Según informó la embajada, el curso se dictó en la Biblioteca de Literatura Extranjera M.I. Rudómino, en el mismo sitio donde está implantado el Monolito a José Asunción Flores. El acto de presentación e introducción al tema lo realizó el actual representante en dicho país, el embajador Víctor Hugo Peña Bareiro, ocasión en que ilustró a los presentes con mapas y otros detalles sobre la cultura guaraní, extendida -dijo- no sólo en Paraguay, sino hasta la Amazonia de Brasil, Norte y parte del centro argentino; el Sureste boliviano y buena parte del Uruguay”.

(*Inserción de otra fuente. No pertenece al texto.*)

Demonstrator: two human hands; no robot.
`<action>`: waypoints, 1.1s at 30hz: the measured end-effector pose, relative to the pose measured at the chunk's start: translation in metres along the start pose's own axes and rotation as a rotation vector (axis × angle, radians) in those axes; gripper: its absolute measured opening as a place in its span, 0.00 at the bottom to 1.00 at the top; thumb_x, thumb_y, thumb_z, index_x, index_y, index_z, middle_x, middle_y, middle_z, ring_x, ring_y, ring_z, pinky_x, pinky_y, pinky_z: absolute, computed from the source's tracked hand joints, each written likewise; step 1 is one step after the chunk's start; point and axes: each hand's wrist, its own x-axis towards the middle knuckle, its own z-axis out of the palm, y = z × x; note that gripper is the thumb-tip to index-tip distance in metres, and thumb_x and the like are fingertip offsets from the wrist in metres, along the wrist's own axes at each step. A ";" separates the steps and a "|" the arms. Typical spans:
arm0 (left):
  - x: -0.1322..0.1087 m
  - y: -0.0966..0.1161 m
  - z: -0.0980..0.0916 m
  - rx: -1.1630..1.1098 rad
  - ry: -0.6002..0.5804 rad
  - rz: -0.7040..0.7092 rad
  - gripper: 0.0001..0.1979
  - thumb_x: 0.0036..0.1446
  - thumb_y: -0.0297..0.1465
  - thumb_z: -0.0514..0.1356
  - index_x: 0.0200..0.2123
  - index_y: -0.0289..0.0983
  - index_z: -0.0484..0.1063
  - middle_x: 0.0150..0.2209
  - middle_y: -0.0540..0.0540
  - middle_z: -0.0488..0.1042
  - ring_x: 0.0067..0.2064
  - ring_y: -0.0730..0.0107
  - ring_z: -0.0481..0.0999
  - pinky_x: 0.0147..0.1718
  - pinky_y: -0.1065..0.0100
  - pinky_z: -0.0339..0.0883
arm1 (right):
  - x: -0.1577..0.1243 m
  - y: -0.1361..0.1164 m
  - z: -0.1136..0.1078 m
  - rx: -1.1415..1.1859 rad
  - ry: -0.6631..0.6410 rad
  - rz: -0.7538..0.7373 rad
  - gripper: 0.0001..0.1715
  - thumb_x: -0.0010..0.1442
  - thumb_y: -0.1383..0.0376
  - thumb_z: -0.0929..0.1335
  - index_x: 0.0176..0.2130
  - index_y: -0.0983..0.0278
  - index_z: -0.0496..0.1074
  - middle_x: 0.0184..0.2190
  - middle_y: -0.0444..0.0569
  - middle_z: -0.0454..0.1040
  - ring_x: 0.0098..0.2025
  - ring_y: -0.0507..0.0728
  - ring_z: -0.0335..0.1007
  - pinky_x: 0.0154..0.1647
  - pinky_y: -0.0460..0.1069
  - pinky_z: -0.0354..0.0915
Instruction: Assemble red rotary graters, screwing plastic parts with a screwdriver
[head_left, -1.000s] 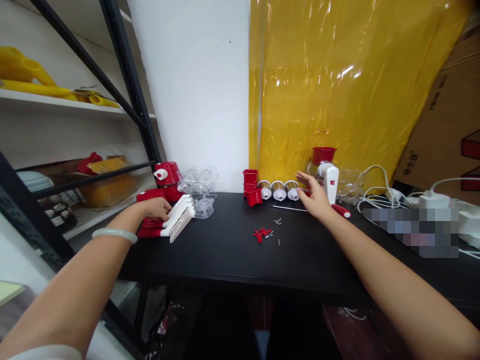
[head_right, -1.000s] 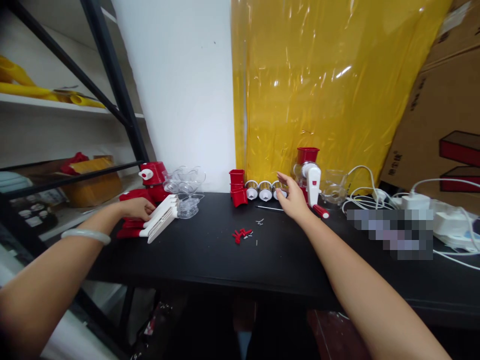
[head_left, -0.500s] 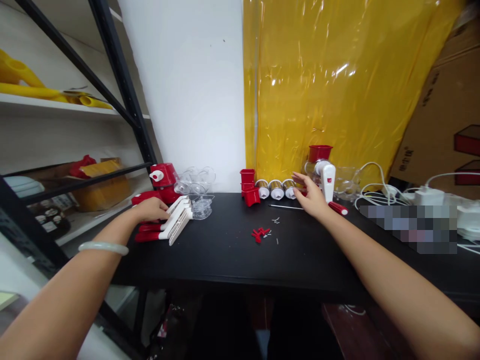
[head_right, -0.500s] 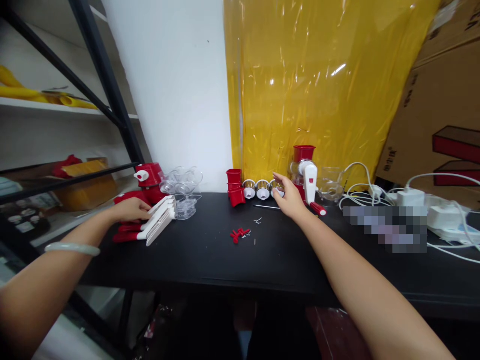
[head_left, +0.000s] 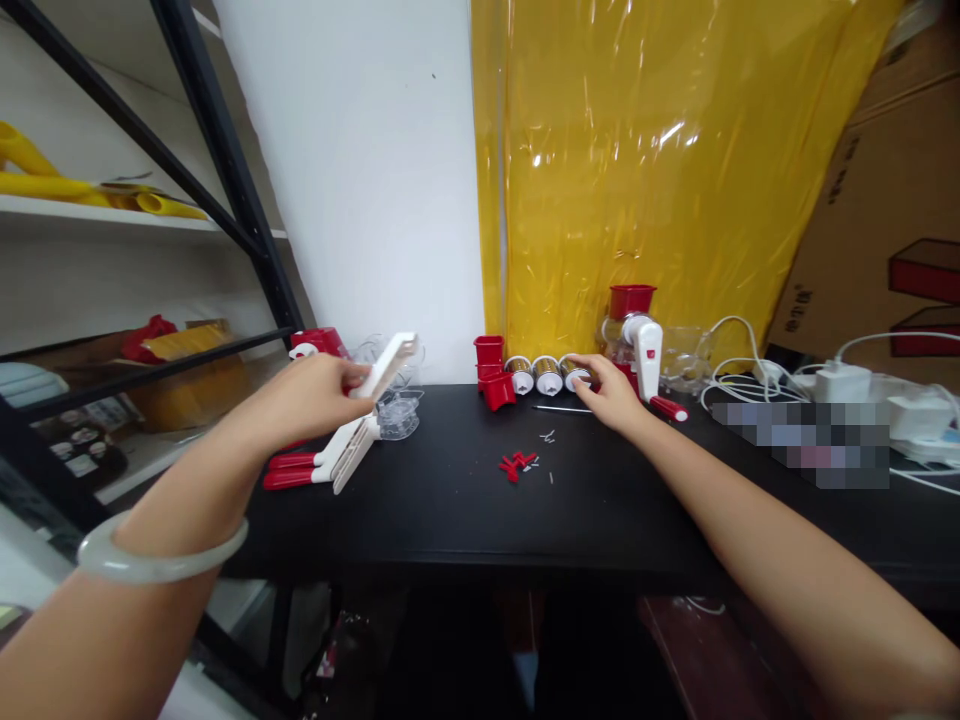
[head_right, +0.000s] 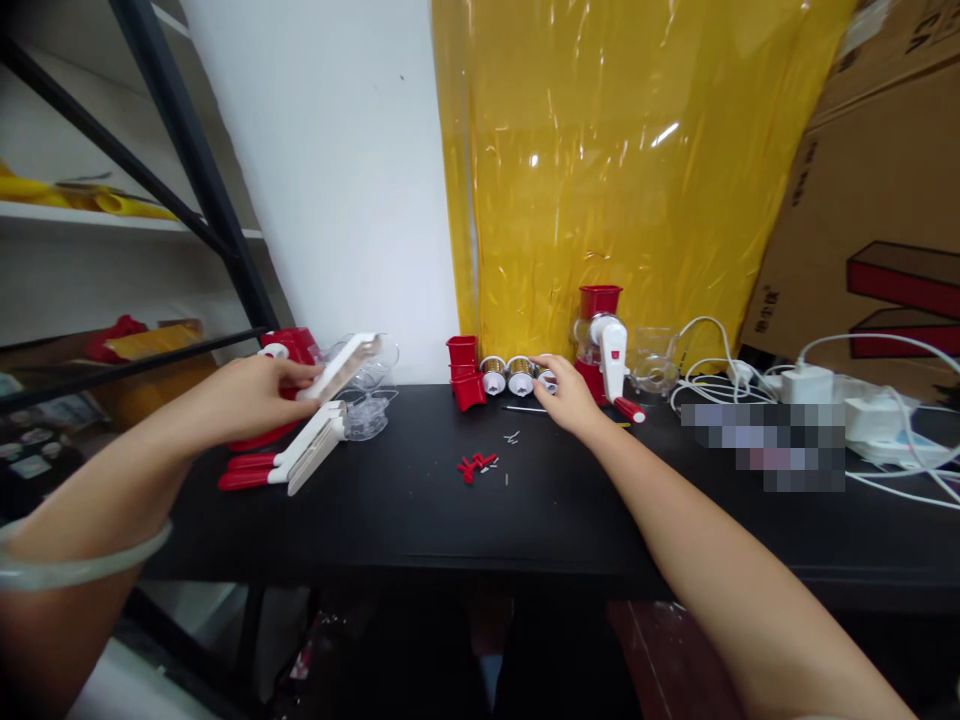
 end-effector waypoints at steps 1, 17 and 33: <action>-0.003 0.016 0.003 0.020 -0.058 0.125 0.19 0.40 0.32 0.66 0.39 0.38 0.79 0.27 0.49 0.75 0.32 0.64 0.72 0.32 0.68 0.56 | -0.001 -0.002 0.002 -0.008 -0.041 -0.015 0.18 0.57 0.64 0.67 0.48 0.62 0.74 0.45 0.55 0.74 0.48 0.61 0.71 0.49 0.58 0.69; 0.032 0.088 0.165 -0.212 -0.235 0.243 0.22 0.42 0.26 0.59 0.45 0.33 0.78 0.32 0.42 0.80 0.33 0.61 0.78 0.33 0.67 0.63 | -0.027 -0.033 0.045 0.041 -0.644 -0.176 0.14 0.55 0.61 0.72 0.43 0.62 0.78 0.38 0.52 0.78 0.43 0.58 0.72 0.50 0.55 0.64; 0.047 0.075 0.181 -0.725 -0.078 0.051 0.15 0.50 0.32 0.58 0.41 0.38 0.79 0.32 0.45 0.79 0.30 0.67 0.78 0.30 0.70 0.72 | -0.031 -0.039 0.054 0.026 -0.562 -0.222 0.05 0.59 0.66 0.69 0.34 0.62 0.78 0.34 0.50 0.76 0.39 0.55 0.71 0.46 0.53 0.65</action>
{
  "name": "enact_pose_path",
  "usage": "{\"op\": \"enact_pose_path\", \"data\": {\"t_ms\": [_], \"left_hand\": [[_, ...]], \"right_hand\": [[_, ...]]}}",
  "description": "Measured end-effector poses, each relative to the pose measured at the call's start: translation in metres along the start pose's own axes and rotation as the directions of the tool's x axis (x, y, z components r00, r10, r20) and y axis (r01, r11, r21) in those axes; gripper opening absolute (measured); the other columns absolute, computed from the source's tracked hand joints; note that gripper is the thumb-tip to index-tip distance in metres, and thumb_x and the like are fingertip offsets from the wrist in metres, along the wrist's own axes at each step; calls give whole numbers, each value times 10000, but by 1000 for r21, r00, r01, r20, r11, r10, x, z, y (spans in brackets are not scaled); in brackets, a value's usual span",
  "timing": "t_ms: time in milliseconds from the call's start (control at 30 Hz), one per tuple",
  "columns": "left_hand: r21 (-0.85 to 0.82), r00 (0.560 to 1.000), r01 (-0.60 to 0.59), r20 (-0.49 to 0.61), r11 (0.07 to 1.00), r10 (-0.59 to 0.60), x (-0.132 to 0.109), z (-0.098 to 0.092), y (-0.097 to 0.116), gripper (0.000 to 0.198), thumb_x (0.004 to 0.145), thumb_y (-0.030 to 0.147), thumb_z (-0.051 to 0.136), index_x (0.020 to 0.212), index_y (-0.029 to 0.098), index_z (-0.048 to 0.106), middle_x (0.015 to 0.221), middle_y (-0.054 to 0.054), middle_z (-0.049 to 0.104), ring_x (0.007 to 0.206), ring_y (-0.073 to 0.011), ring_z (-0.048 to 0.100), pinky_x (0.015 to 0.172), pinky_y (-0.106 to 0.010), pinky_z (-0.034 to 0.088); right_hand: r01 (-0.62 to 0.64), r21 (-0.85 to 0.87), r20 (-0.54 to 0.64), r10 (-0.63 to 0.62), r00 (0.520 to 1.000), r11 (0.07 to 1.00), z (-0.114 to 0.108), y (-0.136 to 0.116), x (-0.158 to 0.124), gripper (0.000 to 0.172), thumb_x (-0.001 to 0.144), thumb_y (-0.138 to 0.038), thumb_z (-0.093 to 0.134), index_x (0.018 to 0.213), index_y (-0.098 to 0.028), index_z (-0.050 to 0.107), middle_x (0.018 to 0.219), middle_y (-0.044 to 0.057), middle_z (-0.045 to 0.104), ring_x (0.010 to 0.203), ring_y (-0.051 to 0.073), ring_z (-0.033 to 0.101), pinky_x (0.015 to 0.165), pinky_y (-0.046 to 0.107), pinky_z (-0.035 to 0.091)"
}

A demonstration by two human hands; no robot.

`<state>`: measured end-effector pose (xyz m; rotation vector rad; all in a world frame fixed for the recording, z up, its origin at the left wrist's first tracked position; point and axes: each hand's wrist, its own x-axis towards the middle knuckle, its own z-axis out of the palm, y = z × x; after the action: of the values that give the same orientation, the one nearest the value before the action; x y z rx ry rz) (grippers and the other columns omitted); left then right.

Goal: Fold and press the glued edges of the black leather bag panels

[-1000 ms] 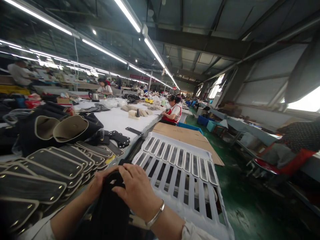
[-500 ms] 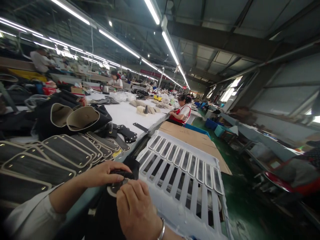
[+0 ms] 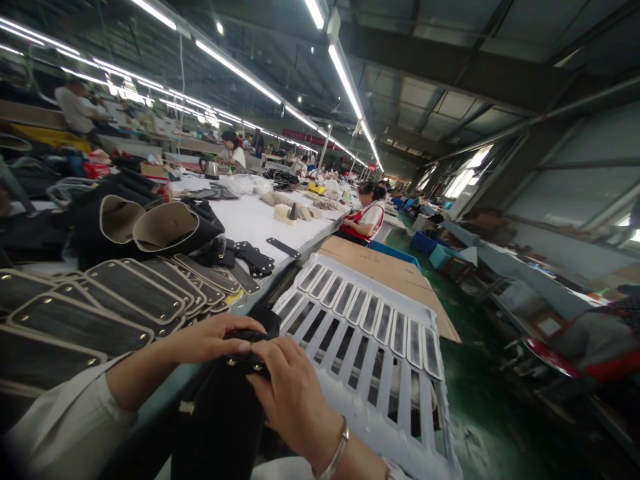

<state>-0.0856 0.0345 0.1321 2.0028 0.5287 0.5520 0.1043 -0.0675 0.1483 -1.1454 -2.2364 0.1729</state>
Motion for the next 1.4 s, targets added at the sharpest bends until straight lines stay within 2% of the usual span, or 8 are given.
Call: {"op": "enact_pose_path", "data": {"t_ms": [100, 233, 567, 633, 733, 867, 1200, 1400], "left_hand": [[10, 999, 10, 46, 1000, -11, 6, -4, 1, 348, 747, 336, 644, 1068, 204, 615, 959, 1, 661, 892, -185, 602, 786, -240, 456], [191, 999, -40, 33, 981, 34, 9, -4, 5, 316, 739, 267, 646, 1047, 203, 633, 983, -7, 659, 918, -183, 593, 827, -242, 429], [206, 995, 58, -87, 977, -41, 8, 9, -3, 296, 793, 315, 586, 1066, 214, 636, 995, -3, 685, 924, -194, 611, 837, -259, 436], [162, 997, 48, -61, 986, -38, 7, 7, -3, 311, 841, 355, 528, 1110, 227, 619, 1041, 1, 676, 961, -188, 603, 868, -257, 424], [101, 999, 34, -12, 994, -33, 6, 3, -1, 359, 915, 383, 380, 1158, 224, 592, 1137, -9, 641, 1048, -182, 569, 931, -264, 392], [159, 1000, -3, 15, 987, 0, 4, 0, -3, 485, 775, 394, 609, 1224, 228, 528, 1186, -25, 604, 1071, -221, 551, 944, -293, 392], [156, 999, 34, 3, 987, -35, 7, 7, -14, 572, 679, 351, 702, 1202, 210, 517, 1040, -15, 631, 927, -212, 592, 816, -277, 450], [201, 997, 56, -53, 978, -46, 6, 6, -26, 584, 706, 342, 668, 1246, 219, 483, 1174, -31, 587, 1051, -239, 549, 927, -315, 399]], "right_hand": [[-8, -70, 62, 12, 998, 998, 4, 0, 1, 87, 859, -178, 528, 918, -198, 589, 849, 28, 565, 794, 146, 516, 719, 283, 439], [185, -248, 38, -181, 983, 951, 17, 0, -12, 201, 892, -122, 408, 983, -151, 584, 786, 44, 551, 712, 154, 456, 663, 303, 391], [541, -278, 226, -493, 840, 794, 8, -14, -34, 173, 852, -107, 442, 954, -97, 581, 675, 27, 524, 579, 137, 429, 548, 308, 374], [533, -227, 197, -497, 845, 815, 8, -12, -35, 170, 851, -106, 456, 972, -117, 576, 711, 23, 554, 622, 134, 470, 605, 309, 412], [351, -99, 68, -345, 936, 931, 6, -3, -27, 176, 851, -143, 491, 1015, -180, 543, 926, 49, 599, 867, 167, 545, 792, 340, 449], [33, 25, 30, -34, 999, 999, 11, 5, -13, 320, 837, -216, 563, 1145, -180, 484, 1062, 84, 604, 966, 171, 562, 826, 312, 472], [451, -19, 185, -440, 879, 893, 16, -10, -47, 213, 915, -199, 426, 1070, -177, 570, 841, 59, 667, 774, 136, 593, 720, 274, 464], [486, 165, 259, -513, 818, 858, 26, -17, -74, 198, 940, -322, 404, 957, -231, 578, 727, -8, 638, 658, 83, 562, 654, 193, 434]]}}
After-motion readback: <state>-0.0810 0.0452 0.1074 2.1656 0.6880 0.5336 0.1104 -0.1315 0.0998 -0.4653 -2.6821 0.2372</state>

Enfatizo además que, “si el idioma es un constituyente clave de las naciones, el guaraní es un pilar vivo de la identidad y nación paraguaya, mencionando además que es el idioma oficial, junto al español, del Paraguay. Señaló que constituye igualmente, un idioma de trabajo del Mercosur”.
A su turno, la ciudadana rusa María Sukhoverkova declamó en guaraní la poesía «Che Symi Porã», de Mauricio Cardozo Ocampo, mientras que la Prof. Graciela Aquino Mansfeld brindó la primera clase presencial y online de guaraní en Rusia, la cual fue recibida con gran entusiasmo por los asistentes, quienes acudieron en gran número a la cita cultural demostrando un notable interés por profundizar en el idioma. Representando a la Biblioteca M.I. Rudomino, participaron el Director General Adjunto Miguel Palacio y la Jefa del Centro Iberoamericano Tatiana Krause. Acompañó al Embajador Peña Bareiro, el Primer Secretario Richard Gamarra.

Las citadas clases serán dictadas durante los meses próximos, atendiendo a la gran concurrencia, al interés demostrado y a las solicitudes recibidas. Al finalizar la clase, fue ofrecida una degustación de chipa y cocido, ya conocidos por el público ruso, que fue muy apreciada por la concurrencia. El evento culminó con la donación a la Biblioteca Rudómino de una colección de libros de editoriales paraguayas que abordan diversos aspectos de la migración rusa al Paraguay, iniciada a principios del siglo XX.